Allahu Teâlâ, Cenâb-ı Mûsâ aleyhisselâma, "Yâ Mûsâ! Sana hazînemi göstereyim mi?" demiş. Hazret-i Mûsâ "Göster Yâ Rabbi" demiş. Cenâb-ı Hakk hazînesini bir göstermiş, Hazret-i Mûsâ bir de bakmış ki ne görsün! Kuru ekmek, ekşimiş yoğurt, kokmuş et, kıçı delik pantalon, tabanı delik ayakkabı. Hazret-i Mûsâ şaşırmış kalmış, "Yâ Rabbi?
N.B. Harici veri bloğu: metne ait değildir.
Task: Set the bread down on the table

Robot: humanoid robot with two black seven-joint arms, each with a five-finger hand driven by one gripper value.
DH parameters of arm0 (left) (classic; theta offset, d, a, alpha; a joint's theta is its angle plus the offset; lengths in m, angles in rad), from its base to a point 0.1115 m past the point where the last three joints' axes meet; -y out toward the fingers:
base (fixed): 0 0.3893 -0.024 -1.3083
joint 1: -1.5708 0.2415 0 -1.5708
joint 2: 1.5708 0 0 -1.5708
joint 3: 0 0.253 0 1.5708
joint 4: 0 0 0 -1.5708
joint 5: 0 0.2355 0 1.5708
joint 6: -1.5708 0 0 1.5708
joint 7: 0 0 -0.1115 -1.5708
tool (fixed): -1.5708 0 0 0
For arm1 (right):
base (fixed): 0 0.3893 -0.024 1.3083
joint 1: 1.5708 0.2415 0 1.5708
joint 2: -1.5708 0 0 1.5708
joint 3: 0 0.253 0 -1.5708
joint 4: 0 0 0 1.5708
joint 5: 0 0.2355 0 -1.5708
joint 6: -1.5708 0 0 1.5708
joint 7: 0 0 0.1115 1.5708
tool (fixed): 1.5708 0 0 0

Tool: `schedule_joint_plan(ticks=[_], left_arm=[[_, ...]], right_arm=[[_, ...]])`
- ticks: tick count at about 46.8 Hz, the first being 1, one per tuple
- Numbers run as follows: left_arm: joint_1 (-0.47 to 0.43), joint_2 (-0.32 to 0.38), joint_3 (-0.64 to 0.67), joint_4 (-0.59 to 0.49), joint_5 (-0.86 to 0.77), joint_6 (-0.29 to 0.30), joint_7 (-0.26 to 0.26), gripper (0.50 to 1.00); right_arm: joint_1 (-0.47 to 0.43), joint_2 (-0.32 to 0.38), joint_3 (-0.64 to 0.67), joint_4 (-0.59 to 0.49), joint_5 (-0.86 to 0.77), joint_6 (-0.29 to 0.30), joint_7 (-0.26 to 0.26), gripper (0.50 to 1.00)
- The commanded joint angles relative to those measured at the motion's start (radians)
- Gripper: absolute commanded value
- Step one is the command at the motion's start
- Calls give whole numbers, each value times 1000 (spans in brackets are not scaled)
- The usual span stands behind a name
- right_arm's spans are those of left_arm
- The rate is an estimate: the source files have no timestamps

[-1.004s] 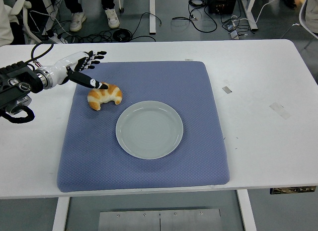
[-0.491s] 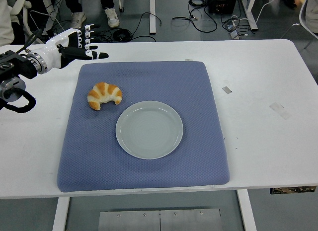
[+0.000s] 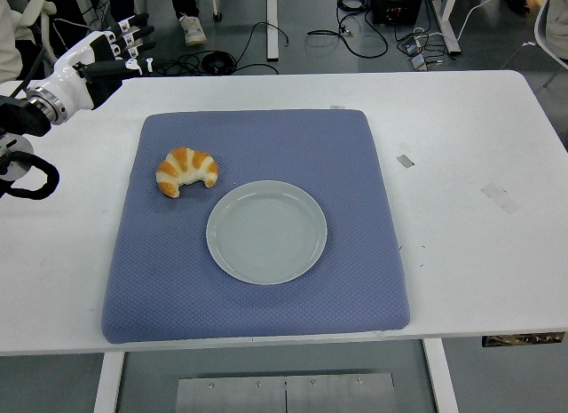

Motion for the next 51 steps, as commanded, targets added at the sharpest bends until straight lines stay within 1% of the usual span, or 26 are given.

Bunların senin hazînende ne işi var?" diye sormuş. Cenâb-ı Hakk, "Ben kullarıma her şeyin iyisini ve yenisini veririm, onlar bana bunları verirler" demiş.Efendi Hazretleri buyururlardı ki :
Zenginler Allah'ın vekilharcıdır, fukarâ Allah'ın ayâlidir. Vekilharç yani zengin, maaşlı memur gibidir, kasa onda emâneten durur. Allah zengine, "Sana emâneten verdiğim kasayı aç ve ayâlime ver" diyor. Kime veriyorsun? Allah'ın ayâline. Fukarâya verilen zekât Hakk'ın eline verilir.Cenâb-ı Hakk, fukarâya infak ve yardım ederken, kişinin kendisine lâyık gördüğünden, beğendiğinden ve sevdiği şeylerden vermesini istiyor. Kişinin, kendisinin sevmediği ve kendisine lâyık görmediği, hele de çöpe atacağı bir şeyi fukarâya vermesini istemiyor. Nitekim Kur`ân-ı Kerîm'de bir çok yerde buna işâret vardır. Bu âyet-i kerîmelerden açıkça anlaşılmakdadır ki, Cenâb-ı Hakk'ın sevdiği ve râzı olduğu kullar, sevdikleri malları seve seve veren cömert kimselerdir. Yani Hakk'ın rızâsını kazanmak için hem malın iyisini vermek, hem de seve seve vermek gerekir. Yukarıdaki levhada gördüğünüz "لَن تَنَالُواْ الْبِرَّ حَتَّى تُنفِقُواْ مِمَّا تُحِبُّونَ len tenâlül birra hattâ tünfikû mimmâ tuhibbûn" âyet-i kerîmesi de, işte bu mühim mes'eleye işaret eden âyetlerden biridir.